Home / Fantasi / BAYANGAN DARAH SIREGAR / Bab 5 - Bayangan yang Berbisik

Share

Bab 5 - Bayangan yang Berbisik

Author: Kaeyaa Avery
last update Last Updated: 2025-06-21 20:33:15

Langit sore di Desa Srigading masih tampak sama—tenang, sejuk, dan sederhana. Tapi hidup Rafiandra Siregar berubah sejak ia pulang dari Jakarta membawa piala juara Kompetisi Inovasi Muda Nasional. Warga desa menyambutnya dengan kagum, bahkan kepala desa mengundangnya ke balai dusun untuk memberikan pidato.

“Anak petani bisa juara nasional,” begitu kata mereka. Tapi bagi Rafi, itu baru permulaan.

---

Sejak kemenangan itu, bisnis kecilnya mulai dilirik. Beberapa guru dari sekolah lain menghubungi untuk memesan pot herbal. Bahkan ada wartawan lokal yang datang mewawancarainya.

Raline, yang sejak awal membantunya, membuatkan akun media sosial khusus untuk “Tanaman Sehat Rafi”. Dalam dua minggu, pengikutnya menembus 3.000 orang. Pesanan mulai berdatangan dari luar kota.

“Fi, lo sadar gak? Ini mulai gede,” kata Raline suatu sore saat mereka membungkus pesanan di teras rumah Simbo.

Rafi mengangguk pelan. “Makanya gue mulai bingung, harus tetap kecil tapi aman, atau coba ekspansi?”

“Kalau butuh tim, kita bisa ajak anak-anak di desa,” saran Raline.

Dan itulah yang mereka lakukan. Rafi membentuk tim kecil: lima remaja sebaya yang ia latih cara menanam, membungkus, dan mengelola pesanan.

Ia membagi penghasilan mereka secara adil. Tidak banyak, tapi cukup membuat semangat tumbuh di hati anak-anak desa.

---

Suatu malam, setelah semua pulang dan rumah sepi, Rafi duduk di beranda. Simbo datang membawa teh hangat, lalu duduk di sampingnya.

“Pikiranku berat, Simbo.”

Simbo tersenyum, menatapnya lembut. “Karena kamu mulai melangkah lebih jauh. Makin tinggi kamu naik, anginnya makin kencang.”

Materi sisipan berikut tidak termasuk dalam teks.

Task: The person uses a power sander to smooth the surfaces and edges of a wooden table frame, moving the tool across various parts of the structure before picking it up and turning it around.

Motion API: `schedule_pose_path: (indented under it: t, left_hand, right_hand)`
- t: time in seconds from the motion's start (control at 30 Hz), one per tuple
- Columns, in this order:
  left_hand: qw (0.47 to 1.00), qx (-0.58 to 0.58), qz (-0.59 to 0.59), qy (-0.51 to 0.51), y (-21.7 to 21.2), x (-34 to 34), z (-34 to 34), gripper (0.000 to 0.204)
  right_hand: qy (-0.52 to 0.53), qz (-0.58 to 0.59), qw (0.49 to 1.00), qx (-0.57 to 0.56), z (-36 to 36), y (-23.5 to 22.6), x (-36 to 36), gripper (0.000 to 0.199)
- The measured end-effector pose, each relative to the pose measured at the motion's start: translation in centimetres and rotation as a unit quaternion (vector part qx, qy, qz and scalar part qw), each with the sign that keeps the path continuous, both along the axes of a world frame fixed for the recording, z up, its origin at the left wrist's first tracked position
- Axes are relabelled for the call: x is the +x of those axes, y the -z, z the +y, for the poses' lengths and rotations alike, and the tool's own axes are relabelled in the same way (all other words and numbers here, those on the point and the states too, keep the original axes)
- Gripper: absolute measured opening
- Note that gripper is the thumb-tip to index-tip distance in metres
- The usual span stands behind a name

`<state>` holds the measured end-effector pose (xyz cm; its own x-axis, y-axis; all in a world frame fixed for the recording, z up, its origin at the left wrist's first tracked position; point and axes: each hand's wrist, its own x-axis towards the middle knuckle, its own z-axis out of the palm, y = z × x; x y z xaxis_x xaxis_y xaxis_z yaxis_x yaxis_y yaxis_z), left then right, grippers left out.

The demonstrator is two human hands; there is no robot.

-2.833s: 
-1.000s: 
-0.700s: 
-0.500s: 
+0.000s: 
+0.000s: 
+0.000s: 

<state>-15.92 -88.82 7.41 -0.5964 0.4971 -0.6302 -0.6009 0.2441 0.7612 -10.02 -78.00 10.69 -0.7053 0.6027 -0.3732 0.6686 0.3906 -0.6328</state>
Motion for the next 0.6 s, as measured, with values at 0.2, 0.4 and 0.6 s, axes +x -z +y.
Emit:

Rafi memandangi langit. “Simbo... kemarin waktu di Jakarta, ada yang datang ke aku. Orang dari Yayasan Siregar.”

Simbo terdiam.

“Mereka ngajak ketemu. Tapi aku gak jawab.”

Simbo menggenggam tangannya. “Rafi, cepat atau lambat, kamu memang harus hadapi bayangan masa lalu itu. Tapi bukan sekarang, kalau kamu belum siap.”

Rafi menunduk. “aku gak pengin ketemu mereka karena gue butuh. Kalau nanti ketemu, gue pengen udah berdiri sejajar.”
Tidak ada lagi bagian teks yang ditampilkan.